Researchers have long debated how and why ancient people domesticated maize, in large part because the wild ancestor of maize — known as teosinte — provides surprisingly little nutrition. Each teosinte ear produces only 5 to 12 kernels, and each kernel is surrounded by a hard casing that must be removed prior to eating.

Now, the impressive study of a 5,310-year-old maize cob from the Tehuacan Valley of Mexico brings scientists closer to answering these questions.

“Our study is like a genomic window into the past,” says Wales.

Ramos adds that by exploring the genetic history of this ancient maize it is now possible to infer how people used the crop in the past, selecting for certain traits at different points in time.

The study first of all shows that the ancient cob is genetically intermediate between teosinte and modern maize.

In a gene-by-gene analysis, the ancient sample shows that many key genes had already been modified through human selection, including the lack of a hard seed coat and changes in flowering time.

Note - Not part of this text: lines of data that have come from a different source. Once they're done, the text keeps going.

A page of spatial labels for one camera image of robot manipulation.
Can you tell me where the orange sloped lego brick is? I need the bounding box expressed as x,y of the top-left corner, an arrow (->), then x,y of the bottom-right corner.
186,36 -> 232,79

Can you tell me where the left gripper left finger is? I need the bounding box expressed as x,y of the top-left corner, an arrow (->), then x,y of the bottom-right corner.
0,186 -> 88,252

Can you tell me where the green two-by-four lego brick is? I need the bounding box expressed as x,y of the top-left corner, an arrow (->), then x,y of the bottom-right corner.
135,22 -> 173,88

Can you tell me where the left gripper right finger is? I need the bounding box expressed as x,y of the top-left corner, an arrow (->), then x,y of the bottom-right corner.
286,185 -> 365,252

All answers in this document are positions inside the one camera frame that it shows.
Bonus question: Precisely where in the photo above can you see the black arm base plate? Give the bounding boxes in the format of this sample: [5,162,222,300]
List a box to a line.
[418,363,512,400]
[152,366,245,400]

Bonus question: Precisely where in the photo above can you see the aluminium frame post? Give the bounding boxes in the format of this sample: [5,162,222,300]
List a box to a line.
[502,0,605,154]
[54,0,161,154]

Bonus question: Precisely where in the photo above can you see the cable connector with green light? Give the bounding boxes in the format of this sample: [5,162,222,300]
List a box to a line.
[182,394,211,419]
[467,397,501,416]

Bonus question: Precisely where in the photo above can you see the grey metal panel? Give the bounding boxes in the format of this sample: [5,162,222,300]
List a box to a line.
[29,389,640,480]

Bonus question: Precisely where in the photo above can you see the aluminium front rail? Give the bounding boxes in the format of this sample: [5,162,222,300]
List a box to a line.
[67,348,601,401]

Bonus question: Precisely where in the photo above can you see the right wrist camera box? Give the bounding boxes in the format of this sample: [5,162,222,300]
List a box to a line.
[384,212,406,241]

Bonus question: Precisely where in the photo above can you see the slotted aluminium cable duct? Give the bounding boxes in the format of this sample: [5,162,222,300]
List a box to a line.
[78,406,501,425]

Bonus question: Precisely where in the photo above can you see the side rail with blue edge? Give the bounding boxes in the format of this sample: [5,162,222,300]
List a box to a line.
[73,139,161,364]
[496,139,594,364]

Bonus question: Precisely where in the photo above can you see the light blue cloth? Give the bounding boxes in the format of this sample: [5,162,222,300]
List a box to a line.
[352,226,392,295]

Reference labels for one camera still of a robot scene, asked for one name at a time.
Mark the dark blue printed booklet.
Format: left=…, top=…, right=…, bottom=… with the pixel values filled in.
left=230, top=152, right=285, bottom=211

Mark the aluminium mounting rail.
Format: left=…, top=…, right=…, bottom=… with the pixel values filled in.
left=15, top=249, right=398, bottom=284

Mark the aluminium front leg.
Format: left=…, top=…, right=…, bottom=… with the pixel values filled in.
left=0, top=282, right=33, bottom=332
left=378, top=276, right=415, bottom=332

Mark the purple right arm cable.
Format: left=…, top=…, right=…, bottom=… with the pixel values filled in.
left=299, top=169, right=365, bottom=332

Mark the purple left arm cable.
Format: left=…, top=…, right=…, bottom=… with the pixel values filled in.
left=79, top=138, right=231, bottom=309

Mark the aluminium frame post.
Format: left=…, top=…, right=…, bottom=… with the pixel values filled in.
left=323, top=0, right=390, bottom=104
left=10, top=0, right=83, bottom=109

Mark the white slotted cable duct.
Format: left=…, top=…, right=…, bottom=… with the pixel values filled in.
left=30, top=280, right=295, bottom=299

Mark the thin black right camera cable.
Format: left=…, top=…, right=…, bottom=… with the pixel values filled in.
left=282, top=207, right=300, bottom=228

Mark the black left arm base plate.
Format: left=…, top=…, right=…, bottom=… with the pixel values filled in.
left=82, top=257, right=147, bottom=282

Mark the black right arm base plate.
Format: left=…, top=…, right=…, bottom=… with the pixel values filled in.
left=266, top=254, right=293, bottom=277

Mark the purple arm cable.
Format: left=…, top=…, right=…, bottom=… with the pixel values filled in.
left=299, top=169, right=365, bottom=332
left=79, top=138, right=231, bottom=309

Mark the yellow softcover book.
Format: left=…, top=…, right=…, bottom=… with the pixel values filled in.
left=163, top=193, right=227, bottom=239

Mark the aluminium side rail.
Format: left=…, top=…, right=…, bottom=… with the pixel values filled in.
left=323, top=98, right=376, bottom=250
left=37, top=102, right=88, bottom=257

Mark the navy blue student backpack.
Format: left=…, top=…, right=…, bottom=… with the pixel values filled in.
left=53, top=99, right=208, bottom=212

Other traits were not yet under selection, including sugar content of the kernels and, surprisingly, a gene that is related to dispersal of kernels from the plant.

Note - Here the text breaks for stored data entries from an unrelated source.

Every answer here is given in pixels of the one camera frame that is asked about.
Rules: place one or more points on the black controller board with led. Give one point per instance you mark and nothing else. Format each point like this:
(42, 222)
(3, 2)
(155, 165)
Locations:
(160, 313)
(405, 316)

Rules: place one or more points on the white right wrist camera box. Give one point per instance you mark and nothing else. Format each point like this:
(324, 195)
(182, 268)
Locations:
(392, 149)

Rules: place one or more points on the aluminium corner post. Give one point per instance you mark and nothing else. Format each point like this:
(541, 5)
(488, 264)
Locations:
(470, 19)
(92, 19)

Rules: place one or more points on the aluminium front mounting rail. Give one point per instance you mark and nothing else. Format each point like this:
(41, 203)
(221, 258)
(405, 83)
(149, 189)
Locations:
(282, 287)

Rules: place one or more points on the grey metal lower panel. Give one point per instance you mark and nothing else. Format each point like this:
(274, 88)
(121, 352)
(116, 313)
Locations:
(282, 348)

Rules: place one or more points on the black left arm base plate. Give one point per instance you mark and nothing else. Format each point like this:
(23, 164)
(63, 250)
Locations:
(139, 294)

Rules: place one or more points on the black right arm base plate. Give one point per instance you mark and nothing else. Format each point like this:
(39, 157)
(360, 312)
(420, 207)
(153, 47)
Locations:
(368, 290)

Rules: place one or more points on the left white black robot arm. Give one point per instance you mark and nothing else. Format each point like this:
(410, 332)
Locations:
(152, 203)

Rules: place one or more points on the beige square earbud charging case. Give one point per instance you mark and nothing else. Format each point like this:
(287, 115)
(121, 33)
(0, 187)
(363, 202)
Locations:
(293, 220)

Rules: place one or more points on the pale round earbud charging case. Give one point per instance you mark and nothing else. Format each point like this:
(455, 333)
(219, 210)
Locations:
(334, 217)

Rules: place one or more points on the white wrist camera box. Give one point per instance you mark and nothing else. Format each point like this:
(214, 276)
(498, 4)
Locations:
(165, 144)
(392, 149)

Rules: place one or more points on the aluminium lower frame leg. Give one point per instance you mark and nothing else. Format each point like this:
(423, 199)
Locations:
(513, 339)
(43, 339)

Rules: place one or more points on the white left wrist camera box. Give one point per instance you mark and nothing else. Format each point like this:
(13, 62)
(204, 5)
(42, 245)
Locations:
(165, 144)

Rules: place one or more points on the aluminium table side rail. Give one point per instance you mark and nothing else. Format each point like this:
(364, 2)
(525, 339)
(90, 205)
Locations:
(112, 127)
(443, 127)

Wales explains that wild plants naturally release their seeds at the appropriate time, but humans have modified domesticated cereals so they retain their seeds so they can be easily collected from fields. The finding that the ancient maize cob has the ancestral version of the gene is unexpected and encourages further research.

Archaeological evidence suggests the people who planted and consumed maize 5000 years ago likely lived in small groups of several dozen people from extended families.

This could be an explanation for why the ancient Tehuacan Valley maize is morphologically and genetically so distinct from modern corn, Ramos says, adding that unlike most modern farmers, these ancient people moved seasonally and mostly consumed wild plants and animals, but supplemented their diets with some domesticated plants.

It was only during later periods with higher populations and socially stratified societies that maize became the food staple. For example, Ramos says the Olmecs (~1200 BC) and the Maya (200BC – 1000 AD) required reliable and predictable food sources to support their cities, and it was at that point that maize would have undergone further selection for important traits.